LiS particularly liked the indignant tone subsequently struck by one of the group's sponsors, a self-styled "next-generation news site" and "occasional rouser of rabble" called Hypervocal on Twitter. They were apparently "disappointed" that Lupe Fiasco had "made a political statement", politics clearly having no role to play in the inauguration of the President of the United States. Don't be so vocal and stop that rabble-rousing at once: that seemed to be rouser-of-rabble Hypervocal's general message.

Whatever you think of Mr Fiasco's position vis-a-vis 9/11 and the current incumbent of the White House and the issues of freedom of speech raised by manhandling a performer offstage when he says something you don't like, the situation that developed on Sunday night was obviously very embarrassing. Of course, LiS wouldn't presume to dole out wise-after-the-event advice to the people responsible for organising the musical entertainment at StartUp RockOn events. It merely offers up a hypothetical scenario. Were LiS given the job of arranging the lineup for a gig celebrating the inauguration of Obama as president of the United States it might consider asking itself a couple of questions. Question one: has the rapper we've pencilled in as headliner appeared on national television not once, but twice, in the last couple of years describing Obama as "the biggest terrorist in the United States"? Question two: has the rapper we've pencilled in as headliner at any point in the last couple of years given an interview to a radio station in which he claimed Obama was "a great speaker who kills little children" and, furthermore, compared him to a drug dealer who indiscriminately opens fire in a restaurant while seeking revenge for his cousin's death, murders the restaurant's entire clientele, including a little girl, then refuses to accept responsibility for his actions?

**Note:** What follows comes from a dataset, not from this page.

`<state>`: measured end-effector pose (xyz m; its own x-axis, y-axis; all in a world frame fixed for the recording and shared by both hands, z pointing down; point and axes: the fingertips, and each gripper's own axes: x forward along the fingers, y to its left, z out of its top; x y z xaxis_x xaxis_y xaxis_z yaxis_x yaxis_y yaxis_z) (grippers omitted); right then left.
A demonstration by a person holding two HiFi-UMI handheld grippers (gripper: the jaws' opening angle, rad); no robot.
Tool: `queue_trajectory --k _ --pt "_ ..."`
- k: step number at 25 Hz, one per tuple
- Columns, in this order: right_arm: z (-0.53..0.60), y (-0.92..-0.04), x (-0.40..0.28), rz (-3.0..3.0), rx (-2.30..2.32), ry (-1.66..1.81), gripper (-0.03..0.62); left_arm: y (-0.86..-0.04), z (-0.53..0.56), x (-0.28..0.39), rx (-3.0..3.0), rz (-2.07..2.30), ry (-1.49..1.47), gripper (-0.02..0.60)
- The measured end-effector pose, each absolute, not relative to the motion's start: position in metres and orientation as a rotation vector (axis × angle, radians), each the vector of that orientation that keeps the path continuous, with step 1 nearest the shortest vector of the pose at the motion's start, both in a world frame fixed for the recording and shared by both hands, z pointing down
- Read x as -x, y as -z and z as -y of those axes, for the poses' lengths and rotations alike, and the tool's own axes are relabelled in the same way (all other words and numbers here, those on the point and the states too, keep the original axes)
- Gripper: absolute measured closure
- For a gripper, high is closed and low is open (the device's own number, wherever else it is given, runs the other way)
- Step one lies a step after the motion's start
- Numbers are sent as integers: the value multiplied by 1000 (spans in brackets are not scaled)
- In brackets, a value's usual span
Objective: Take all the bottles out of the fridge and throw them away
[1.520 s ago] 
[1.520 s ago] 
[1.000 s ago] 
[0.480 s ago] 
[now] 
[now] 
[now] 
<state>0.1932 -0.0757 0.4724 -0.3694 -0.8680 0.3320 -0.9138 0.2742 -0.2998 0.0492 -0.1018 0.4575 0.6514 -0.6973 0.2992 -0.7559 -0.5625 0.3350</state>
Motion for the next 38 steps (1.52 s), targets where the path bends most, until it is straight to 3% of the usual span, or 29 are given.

If the answer to these questions is: "No, he definitely hasn't described Obama as a terrorist or a child-murderer or compared him to a mass-murdering drug dealer", then LiS would waste no time in booking him, safe in the knowledge that – to paraphrase the Beatles – a splendid time is doubtless guaranteed for all. But – and it's a big but – if the answer to those questions was: "Do you know what? I think he has variously described Obama as a terrorist child-killer who could be compared to a drug dealer indiscriminately opening fire in a restaurant and killing everyone in it", LiS would strongly consider booking someone else for its event celebrating the inauguration of Obama in case things onstage went a little bit "off-message".

But that's just what LiS would do were it in that position, which of course it isn't. As things stand, it simply looks forward to the next Obama-linked StartUp RockOn event, featuring Ted Nugent, Kid Rock, Meat Loaf, former Velvet Underground drummer Maureen Tucker, and your comperes for the evening Glenn Beck and Donald Trump.